| name | code-delivery |
| description | Use when doing code work that must be integration-friendly: branches, commits, tests, PR-ready receipts, owned paths, and parent-friendly handoff. |
Code Delivery
Use this skill when your task changes code, tests, build files, interfaces, or deployment behavior.
Goal
Produce work that a parent can integrate and report upward without rereading the entire codebase.
Repo Orientation Playbook
Before proposing architecture or decomposition:
- run
ls or tree
- inspect top-level files
- identify the language, package manager, and build system
- identify test entrypoints
- read the README and relevant package/build manifests
- read repo-local
AGENTS.md, HANDOFF.md, and equivalent handoff/spec docs if present
- only then decide whether to implement directly or decompose
Do not start with a long self-briefing. Start with concrete repo orientation.
After orientation, decide where the work belongs:
- small, coherent slice -> do it directly
- multi-subsystem build -> decompose
- support infrastructure or a side environment -> consider whether a child or
resource_vm is warranted
For non-trivial repo builds, make the ownership decision early:
- who owns the main implementation slice
- who owns persistent operations
- who owns support infrastructure
Root should not remain the implicit main worker while those decisions are still vague.
For repo implementation requests, assume the output should run outside Reef root unless the user explicitly asked to extend Reef itself.

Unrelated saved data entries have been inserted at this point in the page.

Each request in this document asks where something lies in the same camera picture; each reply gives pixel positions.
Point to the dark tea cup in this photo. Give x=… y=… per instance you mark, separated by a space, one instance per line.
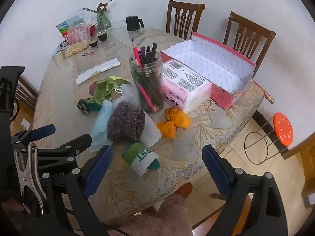
x=102 y=36
x=93 y=43

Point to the wooden cabinet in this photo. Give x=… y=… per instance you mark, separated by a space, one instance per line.
x=306 y=167

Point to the white cloth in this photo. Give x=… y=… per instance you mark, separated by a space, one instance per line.
x=151 y=132

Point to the clear bag of snacks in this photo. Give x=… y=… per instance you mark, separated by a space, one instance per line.
x=73 y=29

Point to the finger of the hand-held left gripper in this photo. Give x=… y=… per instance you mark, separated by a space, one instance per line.
x=73 y=143
x=45 y=130

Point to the green scouring sponge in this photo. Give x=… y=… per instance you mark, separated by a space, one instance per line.
x=140 y=156

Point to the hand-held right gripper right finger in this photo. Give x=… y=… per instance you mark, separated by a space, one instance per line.
x=216 y=169

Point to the pink fuzzy garment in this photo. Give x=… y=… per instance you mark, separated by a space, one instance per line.
x=160 y=218

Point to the pink scissors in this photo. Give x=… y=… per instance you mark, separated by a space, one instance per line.
x=88 y=53

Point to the red cup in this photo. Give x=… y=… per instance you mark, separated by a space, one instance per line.
x=92 y=29

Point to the white folded paper towel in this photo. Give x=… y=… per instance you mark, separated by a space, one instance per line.
x=98 y=70

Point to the orange mesh bow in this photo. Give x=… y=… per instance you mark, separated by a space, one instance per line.
x=174 y=121

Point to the green ribbon bow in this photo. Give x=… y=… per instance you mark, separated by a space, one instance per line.
x=105 y=89

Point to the yellow sponge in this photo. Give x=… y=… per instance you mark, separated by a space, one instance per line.
x=112 y=78

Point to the blue face mask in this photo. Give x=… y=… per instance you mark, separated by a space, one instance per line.
x=101 y=127

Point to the bag of beans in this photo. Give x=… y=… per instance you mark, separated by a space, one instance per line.
x=76 y=49

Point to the pink makeup sponge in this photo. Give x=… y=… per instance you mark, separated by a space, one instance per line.
x=92 y=89

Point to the orange stool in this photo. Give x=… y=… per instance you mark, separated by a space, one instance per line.
x=283 y=127

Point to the green vase with flowers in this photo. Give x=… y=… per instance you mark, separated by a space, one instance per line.
x=102 y=17

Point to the lace tablecloth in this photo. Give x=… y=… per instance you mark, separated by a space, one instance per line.
x=61 y=98

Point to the grey knitted scrubber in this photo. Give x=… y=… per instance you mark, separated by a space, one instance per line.
x=125 y=121

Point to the black and white patterned pouch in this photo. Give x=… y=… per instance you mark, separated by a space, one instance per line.
x=83 y=107

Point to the pink tissue pack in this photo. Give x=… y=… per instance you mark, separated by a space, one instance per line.
x=184 y=86

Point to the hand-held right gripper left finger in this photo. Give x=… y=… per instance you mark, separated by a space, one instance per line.
x=99 y=169

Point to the wooden chair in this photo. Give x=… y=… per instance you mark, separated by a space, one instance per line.
x=248 y=36
x=27 y=91
x=184 y=17

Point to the pink cardboard box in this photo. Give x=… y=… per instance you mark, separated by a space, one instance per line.
x=216 y=61

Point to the clear jar of pencils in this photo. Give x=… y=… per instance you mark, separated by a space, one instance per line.
x=147 y=83

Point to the black kettle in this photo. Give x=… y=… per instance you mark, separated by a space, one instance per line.
x=133 y=24

Root's default role is to orient, delegate, supervise, and integrate. Do not make root the default home for the product you are building.
Before building a UI or service, choose the deployment target explicitly:
- Reef-root control-plane module
- separate VM or service as product/application infrastructure
Default to the separate VM path unless the work is clearly part of Reef's own operator UI or control plane.
If the task includes standing up and exposing a product/application service, use skills/app-deployment/SKILL.md.
Branch And Commit Discipline
- for non-trivial code work, use meaningful save points
- commit before risky refactors or broad integration work
- keep commit messages descriptive enough that a parent can understand the shape of the work
Do not create chaotic local state and call it progress.
Ownership
Work inside your assigned ownership boundary:
- owned paths
- owned module
- owned interface
If you discover that the assigned boundary is wrong:
- log it
- signal it
- do not silently sprawl into sibling-owned areas unless the parent explicitly told you to integrate there
Test Strategy
Run the cheapest truthful verification that matches the task:
- narrow unit tests for narrow code changes
- targeted integration tests for interface changes
- wider suites when you are the parent integrating child outputs
When you cannot run the right test:
- say so
- explain why
- state what you did run instead
What Done Must Include
When you report upward, include:
- files changed
- tests run and results
- branch or commit if relevant
- PR URL if relevant
- unresolved risks
- whether you are remaining idle or stopping
If your parent cannot continue without reopening the same files you just worked in, your receipts are too weak.
Parent Integration Rule
Parents own integration.
Children should:
- deliver their slice
- expose receipts
- state constraints and risks
Parents should:
- collect receipts
- integrate slices
- fix cross-slice issues
- run higher-level tests
- report upward
Do not pretend that delegation alone solves integration.
Recursive Code Work
If your assigned code slice still contains multiple independent subsystems:
- decompose further using
skills/decompose/SKILL.md
If it is one coherent implementation slice:
Recursion is for structural separation, not for avoiding responsibility.
Repo-Local Guidance First
If the repo contains local guidance, treat it as first-class planning input before architecture or decomposition decisions.
Typical high-value files:
AGENTS.md
HANDOFF.md
docs/working/handoffs/
docs/working/subspecs/
- repo-specific runbooks, architecture notes, or demo-scope docs
Do not infer the product from directory names alone if the repo already explains itself.